A mere 310 new home sales were recorded across the entire GTA in April — the seventh consecutive month that saw sales hit historic lows, surpassing the infamous 1990 downturn. For context, a typical April would historically see around 2,750 new home sales, according to the latest data from the Building Industry and Land Development Association (BILD).

Compared to last year, sales were down 72% in April and sat 89% below the 10-year average. The majority of sales were made up of new single-family homes, which totalled 205 sales, sliding 66% year over year. New condos made up the remaining 105 sales, a bleak 80% drop from April 2024 and 94% below the 10-year average.


Altus Group, BILD

Senior Vice President of Communications, Research, and Stakeholder Relations at BILD, Justin Sherwood, says that previously high interest rates and the GTA's lingering 'cost to build crisis' first landed sales in choppy waters in 2024, but economic uncertainty stemming from tariffs has squashed any demand that was beginning to return.

“We saw interest rates starting to come down, then the market starts to stabilize. It looks like [demand] is starting to come back, and then you get tariff and economic uncertainty, and everyone's concerned and pulling back to see what happens," Sherwood tells STOREYS.

Before tariff mania kicked in, January saw a promising uptick in new home sales, but by February, sales had plunged back down posting the worst February on record. Since then, different variations of "record-breaking low" have continued to plague headlines of BILD's monthly new home sales reports.

But as BILD often points out in their reports, a slow new home market doesn't just mean less profit for builders — it's a harbinger of future supply gaps and skyrocketing prices for Canadian homebuyers.

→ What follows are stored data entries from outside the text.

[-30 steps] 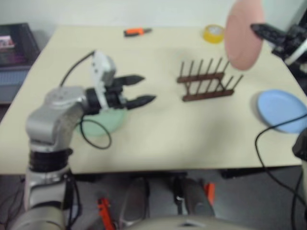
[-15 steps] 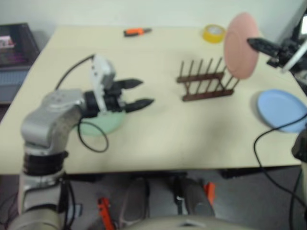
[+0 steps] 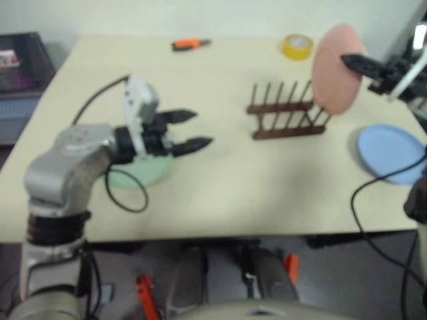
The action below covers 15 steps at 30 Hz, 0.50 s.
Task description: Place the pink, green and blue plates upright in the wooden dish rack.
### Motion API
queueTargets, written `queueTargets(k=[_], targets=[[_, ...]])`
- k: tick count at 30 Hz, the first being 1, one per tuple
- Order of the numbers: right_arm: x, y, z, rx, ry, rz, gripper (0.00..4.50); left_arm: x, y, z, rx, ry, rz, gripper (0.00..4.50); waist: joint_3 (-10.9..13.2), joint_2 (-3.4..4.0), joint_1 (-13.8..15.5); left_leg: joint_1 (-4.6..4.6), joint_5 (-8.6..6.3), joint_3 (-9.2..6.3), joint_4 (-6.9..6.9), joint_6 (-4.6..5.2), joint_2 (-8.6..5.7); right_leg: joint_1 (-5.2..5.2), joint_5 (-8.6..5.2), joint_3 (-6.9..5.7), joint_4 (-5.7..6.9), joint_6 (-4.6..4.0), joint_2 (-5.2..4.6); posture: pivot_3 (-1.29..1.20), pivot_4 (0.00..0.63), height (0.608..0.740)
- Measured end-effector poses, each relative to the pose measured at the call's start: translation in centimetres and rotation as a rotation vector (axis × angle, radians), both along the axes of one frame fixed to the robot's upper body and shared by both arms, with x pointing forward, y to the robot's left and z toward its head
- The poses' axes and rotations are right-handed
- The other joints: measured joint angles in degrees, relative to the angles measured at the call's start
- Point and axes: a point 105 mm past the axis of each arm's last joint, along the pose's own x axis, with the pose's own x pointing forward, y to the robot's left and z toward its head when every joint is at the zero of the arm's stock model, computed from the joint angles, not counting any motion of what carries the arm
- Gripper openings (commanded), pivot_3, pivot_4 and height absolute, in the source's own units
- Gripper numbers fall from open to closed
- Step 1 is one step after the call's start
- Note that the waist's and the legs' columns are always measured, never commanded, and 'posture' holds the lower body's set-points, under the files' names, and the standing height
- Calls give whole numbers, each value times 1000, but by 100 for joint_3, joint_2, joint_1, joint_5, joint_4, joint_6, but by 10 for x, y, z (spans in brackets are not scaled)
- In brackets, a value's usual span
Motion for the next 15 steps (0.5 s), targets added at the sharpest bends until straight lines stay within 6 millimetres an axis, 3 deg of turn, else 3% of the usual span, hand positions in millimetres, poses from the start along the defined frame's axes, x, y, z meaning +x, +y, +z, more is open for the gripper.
queueTargets(k=[4,9,15], targets=[[4,-4,5,-65,-39,-71,4181,0,2,0,12,-3,6,4028,1,1,-1,0,0,1,-1,0,0,-2,0,1,0,0,0,0,150,740],[6,-9,25,-282,-187,-201,4181,0,4,1,22,-4,11,4028,1,2,-1,-1,0,2,-3,0,0,-5,-2,1,-1,-2,0,0,150,740],[-9,-4,60,-384,-336,-225,4181,1,11,2,56,-13,31,4028,2,3,0,-2,0,1,-4,0,2,-8,-3,1,1,-5,0,0,150,740]])
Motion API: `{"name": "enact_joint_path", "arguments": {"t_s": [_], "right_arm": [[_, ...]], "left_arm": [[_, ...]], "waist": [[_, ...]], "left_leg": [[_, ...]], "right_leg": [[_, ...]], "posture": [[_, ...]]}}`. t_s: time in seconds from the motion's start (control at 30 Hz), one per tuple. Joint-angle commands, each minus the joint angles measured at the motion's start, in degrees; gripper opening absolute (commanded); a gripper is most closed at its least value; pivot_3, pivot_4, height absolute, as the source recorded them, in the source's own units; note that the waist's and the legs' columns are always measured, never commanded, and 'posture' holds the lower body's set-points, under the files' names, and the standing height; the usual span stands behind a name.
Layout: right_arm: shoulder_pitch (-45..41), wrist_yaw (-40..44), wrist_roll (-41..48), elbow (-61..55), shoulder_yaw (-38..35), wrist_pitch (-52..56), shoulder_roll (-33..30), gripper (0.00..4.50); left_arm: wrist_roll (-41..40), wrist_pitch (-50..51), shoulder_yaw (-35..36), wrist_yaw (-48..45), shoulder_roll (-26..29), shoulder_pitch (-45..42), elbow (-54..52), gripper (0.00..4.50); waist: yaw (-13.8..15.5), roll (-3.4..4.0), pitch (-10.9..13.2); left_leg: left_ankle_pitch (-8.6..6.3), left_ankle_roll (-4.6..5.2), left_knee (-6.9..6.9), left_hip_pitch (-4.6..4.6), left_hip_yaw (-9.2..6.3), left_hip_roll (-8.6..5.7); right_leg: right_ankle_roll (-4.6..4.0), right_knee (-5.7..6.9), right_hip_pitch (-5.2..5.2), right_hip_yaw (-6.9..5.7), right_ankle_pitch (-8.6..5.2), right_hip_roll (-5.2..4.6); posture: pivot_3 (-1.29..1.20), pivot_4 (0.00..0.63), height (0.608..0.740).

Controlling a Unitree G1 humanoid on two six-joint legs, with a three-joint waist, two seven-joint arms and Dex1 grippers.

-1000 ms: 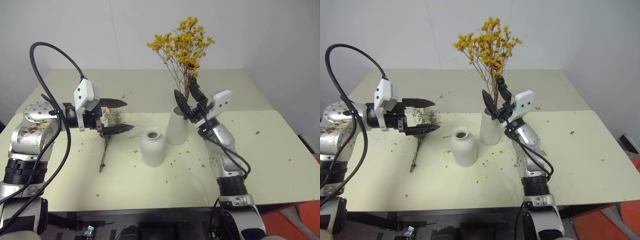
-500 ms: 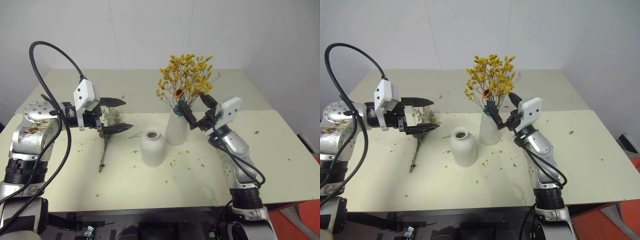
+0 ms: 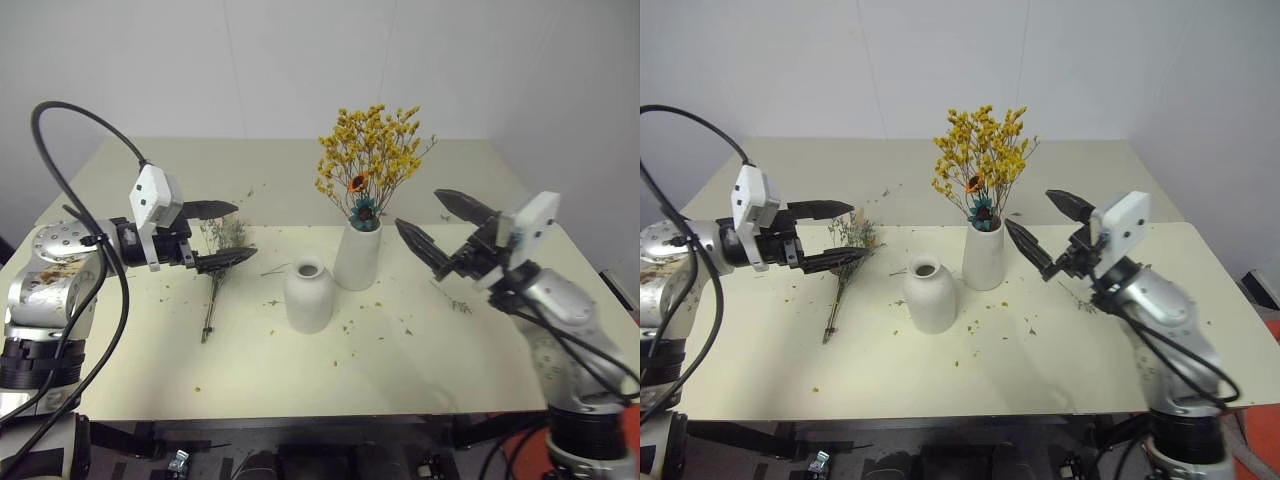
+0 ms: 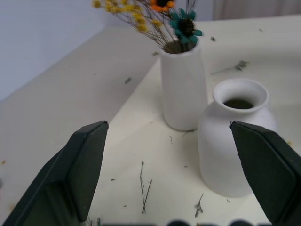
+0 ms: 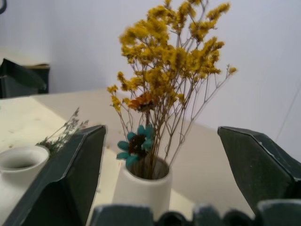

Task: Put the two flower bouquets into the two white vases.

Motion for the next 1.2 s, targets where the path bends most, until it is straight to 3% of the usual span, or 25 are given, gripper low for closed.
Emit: {"name": "enact_joint_path", "arguments": {"t_s": [0.03, 0.13, 0.23, 0.33, 0.5, 0.6, 0.8, 1.2], "right_arm": [[2.81, 6.36, 10.28, -5.76, -5.32, 9.00, -8.42, 4.48], [4.64, 12.06, 12.58, -8.17, -5.56, 11.31, -15.65, 4.48], [-1.27, 10.73, 15.81, -7.41, -2.41, 17.63, -20.13, 4.48], [-7.82, 10.56, 17.63, -6.40, 0.48, 21.83, -22.60, 4.48], [-17.15, 12.09, 18.44, -5.37, 6.10, 26.63, -24.73, 4.48], [-20.99, 13.08, 17.15, -4.26, 9.33, 28.04, -24.84, 4.48], [-23.96, 15.41, 14.88, -3.33, 12.76, 27.57, -23.63, 4.48], [-23.14, 14.55, 13.29, -4.71, 11.25, 28.65, -23.18, 4.48]], "left_arm": [[-1.55, 4.86, 5.76, 6.10, 1.68, 3.87, -5.74, 4.50], [0.01, 12.25, 6.77, 14.01, 2.06, 6.03, -8.42, 4.50], [-0.42, 23.97, 6.23, 24.04, -0.23, 4.60, -11.53, 4.50], [-1.76, 36.71, 6.73, 32.81, -3.76, 2.88, -15.07, 4.50], [-1.30, 50.23, 6.99, 39.05, -5.22, 3.46, -16.07, 4.50], [0.09, 53.22, 4.71, 41.13, -5.42, 2.80, -13.17, 4.50], [4.02, 49.62, -1.68, 43.81, -7.92, -1.76, -4.13, 4.50], [8.14, 43.07, -7.83, 42.00, -13.10, -10.92, 13.99, 4.50]], "waist": [[-0.09, -0.01, 0.00], [0.06, -0.04, 0.01], [-0.10, -0.08, 0.03], [-0.03, -0.15, 0.02], [0.01, -0.21, 0.00], [0.07, -0.22, 0.01], [0.92, -0.23, 0.02], [1.47, -0.24, 0.01]], "left_leg": [[0.00, 0.00, 0.00, 0.03, 0.01, 0.02], [0.00, 0.00, 0.02, 0.13, 0.00, 0.01], [-0.01, -0.01, 0.00, 0.70, -0.01, 0.04], [-0.01, -0.01, 0.01, 0.83, 0.00, 0.00], [-0.01, -0.02, -0.12, 0.53, -0.06, 0.01], [-0.02, -0.02, -0.19, 0.50, -0.07, 0.00], [-0.01, -0.02, -0.16, 0.52, -0.08, -0.04], [-0.02, -0.03, -0.15, 0.40, -0.07, -0.05]], "right_leg": [[0.00, 0.00, 0.02, 0.01, 0.00, 0.00], [0.34, 0.01, 0.09, 0.00, -0.21, 0.00], [0.37, -0.12, 0.67, -0.04, -0.26, 0.02], [0.29, -0.21, 0.82, -0.04, -0.31, -0.06], [0.39, -0.27, 0.55, -0.10, -0.29, -0.02], [0.36, -0.33, 0.52, -0.10, -0.29, -0.03], [0.37, -0.33, 0.55, -0.14, -0.28, -0.07], [0.13, -0.35, 0.49, -0.13, -0.13, -0.07]], "posture": [[0.00, 0.150, 0.740], [0.00, 0.150, 0.740], [0.00, 0.150, 0.740], [0.00, 0.150, 0.740], [0.00, 0.150, 0.740], [0.00, 0.150, 0.740], [0.00, 0.150, 0.740], [0.00, 0.150, 0.740]]}}
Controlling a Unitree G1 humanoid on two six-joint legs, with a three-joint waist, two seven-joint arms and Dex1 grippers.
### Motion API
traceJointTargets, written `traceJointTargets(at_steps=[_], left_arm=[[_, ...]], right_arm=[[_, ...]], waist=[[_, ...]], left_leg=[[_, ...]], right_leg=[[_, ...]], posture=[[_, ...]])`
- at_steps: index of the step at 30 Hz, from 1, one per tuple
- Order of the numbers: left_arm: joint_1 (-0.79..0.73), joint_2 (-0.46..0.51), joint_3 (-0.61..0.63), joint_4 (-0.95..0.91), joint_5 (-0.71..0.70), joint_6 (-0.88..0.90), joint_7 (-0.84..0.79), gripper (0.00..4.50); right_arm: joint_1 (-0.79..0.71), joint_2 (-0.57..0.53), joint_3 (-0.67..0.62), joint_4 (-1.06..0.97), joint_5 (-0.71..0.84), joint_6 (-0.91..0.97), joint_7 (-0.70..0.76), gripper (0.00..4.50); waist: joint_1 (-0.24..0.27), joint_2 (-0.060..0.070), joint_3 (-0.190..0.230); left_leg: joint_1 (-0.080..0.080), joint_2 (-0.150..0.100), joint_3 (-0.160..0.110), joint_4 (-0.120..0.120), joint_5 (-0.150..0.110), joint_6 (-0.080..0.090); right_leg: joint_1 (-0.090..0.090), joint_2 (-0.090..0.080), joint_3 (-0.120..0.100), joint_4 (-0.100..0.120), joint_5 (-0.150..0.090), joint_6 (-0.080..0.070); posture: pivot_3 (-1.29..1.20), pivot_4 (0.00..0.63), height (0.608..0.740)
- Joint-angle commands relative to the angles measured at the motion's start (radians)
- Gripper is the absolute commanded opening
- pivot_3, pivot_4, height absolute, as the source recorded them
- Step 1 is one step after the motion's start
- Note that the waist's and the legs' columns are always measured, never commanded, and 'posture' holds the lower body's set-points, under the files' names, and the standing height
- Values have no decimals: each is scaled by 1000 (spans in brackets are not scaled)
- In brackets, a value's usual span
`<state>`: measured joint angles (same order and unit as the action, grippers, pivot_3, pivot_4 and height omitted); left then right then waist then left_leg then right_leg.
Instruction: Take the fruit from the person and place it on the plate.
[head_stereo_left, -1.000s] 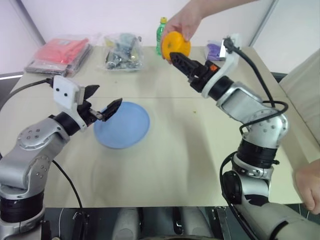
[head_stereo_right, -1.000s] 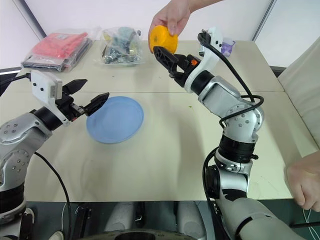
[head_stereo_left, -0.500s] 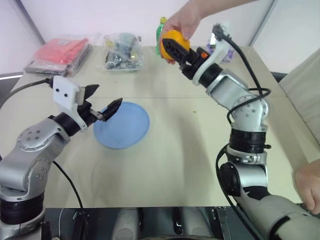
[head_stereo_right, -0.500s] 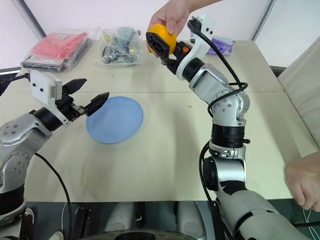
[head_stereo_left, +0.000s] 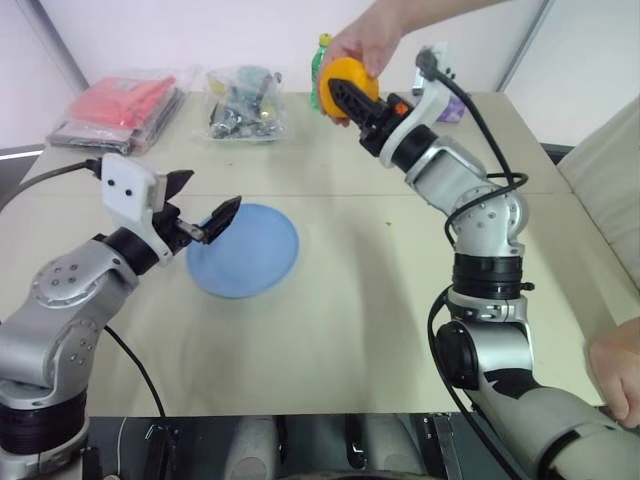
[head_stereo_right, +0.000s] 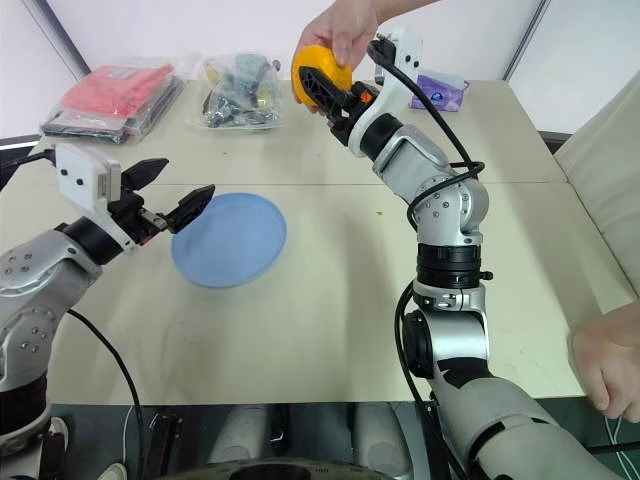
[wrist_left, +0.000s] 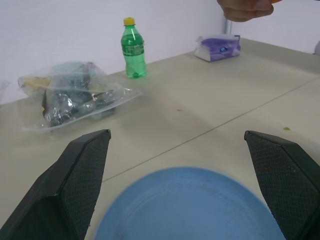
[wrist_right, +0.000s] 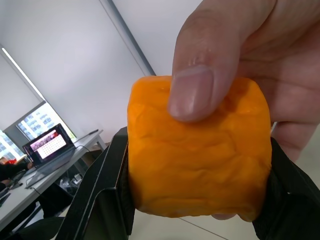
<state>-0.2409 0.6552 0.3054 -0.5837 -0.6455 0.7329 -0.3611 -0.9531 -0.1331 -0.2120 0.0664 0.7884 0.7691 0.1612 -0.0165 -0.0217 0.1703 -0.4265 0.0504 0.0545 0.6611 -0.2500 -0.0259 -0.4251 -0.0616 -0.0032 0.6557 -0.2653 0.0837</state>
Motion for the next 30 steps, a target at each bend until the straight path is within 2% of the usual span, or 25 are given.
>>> traceJointTargets(at_steps=[1, 3, 9, 16, 22, 27, 29, 30], left_arm=[[0, -2, 30, -31, -6, -9, 9, 4500], [9, 0, 37, -31, -5, -7, 10, 4500], [100, 38, 142, -68, -38, 30, 3, 4500], [235, 65, 270, -109, -57, 58, -6, 4500], [295, 65, 316, -125, -62, 60, -4, 4500], [295, 71, 313, -121, -63, 57, -1, 4500], [288, 71, 302, -119, -61, 56, 1, 4500], [286, 72, 298, -118, -60, 55, 1, 4500]], right_arm=[[-36, 3, 2, -30, 0, -3, 8, 2157], [-13, -14, 46, -39, -34, 10, 26, 2157], [124, -33, 289, -68, -176, 68, 94, 2157], [188, 46, 520, 24, -371, -41, 166, 2157], [192, 106, 613, 161, -517, -179, 223, 2157], [197, 124, 624, 200, -576, -220, 261, 2157], [195, 133, 605, 206, -582, -220, 267, 3202], [195, 136, 598, 206, -585, -219, 270, 3547]], waist=[[0, 0, 0], [0, 0, 0], [-4, 0, 0], [-4, 0, 0], [2, 0, 0], [-2, 0, 0], [-3, 0, 0], [-3, 0, 0]], left_leg=[[0, 0, 0, 0, 0, 0], [0, 0, 0, 0, 0, 0], [0, 0, 0, -2, 0, 0], [0, 0, -2, -3, 0, 0], [0, 0, -2, -3, 0, 0], [0, 0, -2, -3, 0, 0], [0, 0, -2, -3, 0, 0], [0, 0, -2, -3, 0, 0]], right_leg=[[0, 0, 0, 0, 0, 0], [0, 0, 0, 0, 0, 0], [-1, 0, 0, -1, 0, 0], [-2, 0, 1, -1, 0, 0], [-2, -1, 0, -2, 0, 0], [-2, -1, 0, -2, 0, 0], [-2, -1, 0, -2, 0, 0], [-2, -1, 0, -2, 0, 0]], posture=[[0, 150, 731], [0, 150, 731], [0, 150, 731], [0, 150, 731], [0, 150, 731], [0, 150, 731], [0, 150, 731], [0, 150, 731]])
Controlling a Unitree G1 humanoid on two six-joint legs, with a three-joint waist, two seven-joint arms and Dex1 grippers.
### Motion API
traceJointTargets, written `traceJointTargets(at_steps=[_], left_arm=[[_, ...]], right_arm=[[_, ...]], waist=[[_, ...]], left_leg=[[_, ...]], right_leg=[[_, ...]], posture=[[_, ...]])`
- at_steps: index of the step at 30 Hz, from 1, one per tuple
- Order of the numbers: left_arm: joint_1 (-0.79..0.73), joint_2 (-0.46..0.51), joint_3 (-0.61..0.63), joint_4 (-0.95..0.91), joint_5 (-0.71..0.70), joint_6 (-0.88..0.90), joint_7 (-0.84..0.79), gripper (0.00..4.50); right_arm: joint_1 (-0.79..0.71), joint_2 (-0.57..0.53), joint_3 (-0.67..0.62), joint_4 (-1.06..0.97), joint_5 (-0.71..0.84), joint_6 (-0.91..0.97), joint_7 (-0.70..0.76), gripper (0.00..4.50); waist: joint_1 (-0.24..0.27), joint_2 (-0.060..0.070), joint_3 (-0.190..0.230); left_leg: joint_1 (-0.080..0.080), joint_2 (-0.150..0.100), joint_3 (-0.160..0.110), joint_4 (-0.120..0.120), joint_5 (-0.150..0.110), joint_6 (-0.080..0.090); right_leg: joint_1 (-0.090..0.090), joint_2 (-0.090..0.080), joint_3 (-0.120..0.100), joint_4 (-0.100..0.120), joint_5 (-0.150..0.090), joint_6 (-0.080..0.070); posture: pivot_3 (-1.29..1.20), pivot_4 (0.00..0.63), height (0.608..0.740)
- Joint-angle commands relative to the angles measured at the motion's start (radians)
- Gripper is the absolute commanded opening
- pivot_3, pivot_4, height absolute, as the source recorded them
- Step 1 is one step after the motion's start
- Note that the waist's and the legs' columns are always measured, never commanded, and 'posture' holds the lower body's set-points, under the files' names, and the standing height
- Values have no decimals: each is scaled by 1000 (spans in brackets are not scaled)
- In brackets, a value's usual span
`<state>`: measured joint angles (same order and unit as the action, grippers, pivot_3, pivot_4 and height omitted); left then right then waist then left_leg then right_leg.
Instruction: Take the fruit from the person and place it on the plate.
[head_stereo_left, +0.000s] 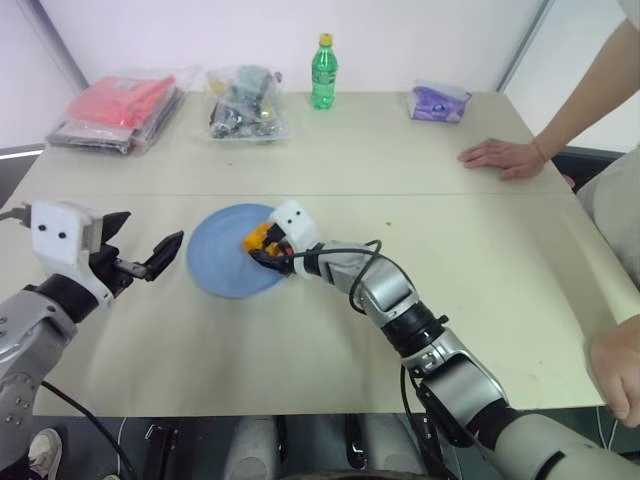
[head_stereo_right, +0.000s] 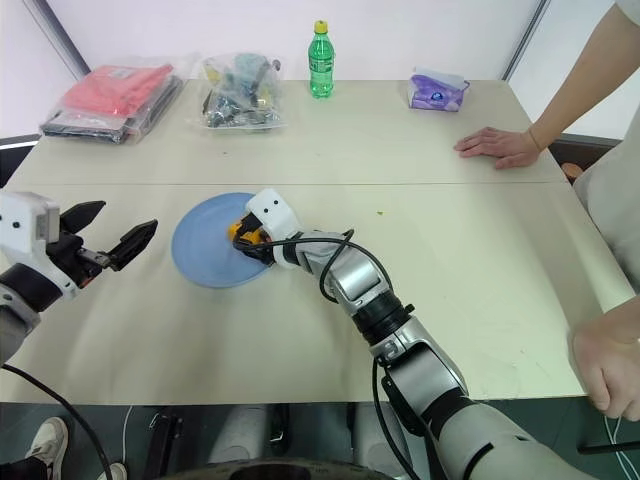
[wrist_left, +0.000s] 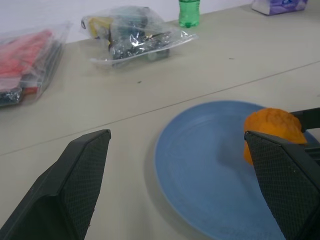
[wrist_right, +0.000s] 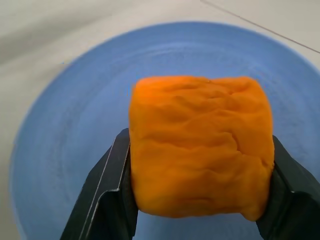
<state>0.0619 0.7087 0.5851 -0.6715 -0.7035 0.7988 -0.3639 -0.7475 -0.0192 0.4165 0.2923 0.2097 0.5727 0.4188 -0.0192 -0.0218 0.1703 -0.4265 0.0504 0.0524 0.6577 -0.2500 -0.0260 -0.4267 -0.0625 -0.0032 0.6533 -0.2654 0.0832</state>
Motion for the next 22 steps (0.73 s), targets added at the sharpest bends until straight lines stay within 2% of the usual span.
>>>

“If you're seeing a downturn in sales, what that means is you have a whole series of projects that should be coming down the pipe that are either being delayed or just not progressing at all, because they're not financially viable." says Sherwood. "What that means is the cranes that you see in the sky now will go away [...] and new home supply just won't be there."

On top of that, the population will continue to expand in the interim and by 2027-2029 — the period in which the supply gap will begin to take hold — "Demand is going to be there and housing is not,” says Sherwood. This will ultimately lead to the return of rapid price appreciation and lack of housing options as inventory decreases.

Returning to the April data, inventory ticked down from 21,707 in March to 21,363 units but remains well above average levels at 15 months of inventory. This includes 16,555 condominium apartment units and 4,808 single-family dwellings.

Altus Group, BILD

With inventory high, Sherwood points out that now is an ideal time to buy. "There's a tremendous amount of choice out there, there's a lot of inventory, interest rates are coming back down to within historical norms, and there's a lot of deals to be had," he says.

On the price front, the GTA continued to see new home values fall in April with benchmark prices for both single-family homes and condos falling year over year. Condo prices have fallen 3.6% over the last 12 months to $1,019,120 and slid from $1,020,864 in March, while single-family homes fell 5.4% since last April to $1,530,126 and dipped from $1,532,279 in March.

Altus Group, BILD

In order to help return new homes sales to sustainable levels, BILD has been calling for the feds to implement and expand on the proposed HST reforms, but they remain unsatisfied with the steps being taken thus far.

“Yesterday the Federal Government tabled its proposed measures to provide GST(HST) relief to first-time new home buyers. Unfortunately, this limitation to first-time buyers only will have a very small impact, as a very few new home buyers are first time buyers. It will not substantially help address affordability, nor will it help significantly stimulate sales and construction,” said Sherwood. “The government has reaped billions in additional tax revenue on new homes by not indexing GST price rebate thresholds since 1991 and instead has created a new mechanism that will apply to very few purchasers. In order to have maximum impact and address the effects of GST/HST on eroding home affordability, the Federal government must broaden the scope of the GST (HST) measures to all new home purchases."

Sherwood says there are a number of other federal measures he feels are only getting in the way of development. One such measure being the foreign buyer ban, which he says is critical to facilitating new housing development.

“The reality is, foreign buyers are a critical financing mechanism for getting new housing, especially condos, built," he says. "Once those condos are built, the foreign buyers either... rent it out, which adds to the rental stock, or they're going to live in it, or they're gonna sell it."

On top of that, Sherwood questions the necessity of the Liberal's Build Canada Homes endeavour — Carney's plan to create a federal housing entity that would act as a public housing developer — calling it "a little problematic."

"The problem that we have in terms of getting housing supply and housing built in Canada is not because we have a shortage of builders. So to have a new government builder added to the mix isn't going to solve the problem," says Sherwood. "The Government should be focusing on clearing the regulatory barriers that are holding back the industry from providing the supply that is required.”